In altre parole ha ritenuto che solo qualora si provveda ad una sostituzione integrale dell’ascensore sia necessario il rispetto delle norme introdotte nel 1997, in caso contrario si perverrebbe al risultato che, qualora siano necessari dei lavori parziali, sia di fatto sempre imposto al condominio di sostituire l’ascensore.
Nel caso in esame, quindi, l’ordinanza sarebbe risultata legittima esclusivamente se si fosse dimostrato che il superamento delle soglie imposte dal D.P.C.M. citato fossero state imputabili alle sostituzioni parziali effettuate; circostanza che però non è stata provata, infatti: “Il provvedimento impugnato, dopo aver ricordato che alcuni rilievi fonometrici svolti dall’ARPA Piemonte avevano accertato un livello sonoro superiore a quanto previsto dalla l. n. 447/95 e dal D.P.C.M. 5.12.1997, dando per assunto senza ulteriori verifiche che detto fenomeno fosse imputabile all’ascensore, ha ordinato di adottare misure di contenimento del rumore, non meglio definite.

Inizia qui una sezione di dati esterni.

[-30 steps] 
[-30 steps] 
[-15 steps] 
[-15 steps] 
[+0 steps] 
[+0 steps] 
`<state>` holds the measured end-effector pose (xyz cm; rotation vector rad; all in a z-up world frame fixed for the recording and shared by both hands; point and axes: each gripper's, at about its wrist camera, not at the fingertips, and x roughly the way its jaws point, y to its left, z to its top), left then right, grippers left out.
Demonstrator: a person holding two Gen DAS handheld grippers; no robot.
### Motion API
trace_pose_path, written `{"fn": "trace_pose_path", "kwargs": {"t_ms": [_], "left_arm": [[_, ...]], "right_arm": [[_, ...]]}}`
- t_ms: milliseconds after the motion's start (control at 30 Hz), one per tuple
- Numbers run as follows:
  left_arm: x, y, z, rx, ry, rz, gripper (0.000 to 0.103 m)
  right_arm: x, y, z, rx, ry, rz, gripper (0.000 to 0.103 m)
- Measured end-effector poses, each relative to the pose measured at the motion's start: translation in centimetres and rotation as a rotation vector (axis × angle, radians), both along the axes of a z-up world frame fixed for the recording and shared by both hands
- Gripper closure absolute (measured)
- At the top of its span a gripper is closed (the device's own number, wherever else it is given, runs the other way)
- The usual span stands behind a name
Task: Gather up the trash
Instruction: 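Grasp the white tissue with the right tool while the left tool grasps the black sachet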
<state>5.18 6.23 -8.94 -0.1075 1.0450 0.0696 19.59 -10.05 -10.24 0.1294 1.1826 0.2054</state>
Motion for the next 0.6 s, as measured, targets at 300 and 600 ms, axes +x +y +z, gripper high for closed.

Come contestato in ricorso, e come evidenziato in sede cautelare, il provvedimento impugnato difetta sia in quanto è stata ritenuta de plano applicabile una disciplina entrata in vigore nel 1998 ad una struttura risalente al 1956, sia in quanto manca una adeguata istruttoria circa l’effettiva riconducibilità del fenomeno a quella parte dell’impianto eventualmente soggetta alle disposizioni dell’invocato D.P.C.M.; manca poi nel provvedimento ogni indicazione circa la praticabilità di interventi di contenimento che abbiano ad oggetto l’ascensore“.
In conclusione. La valutazione della lesività del rumore di un ascensore va effettuata attraverso un’istruttoria adeguata ricordando, però, che vige il canone della “normale tollerabilità” che permetterà al giudice di ponderare in modo elastico gli interessi contrapposti.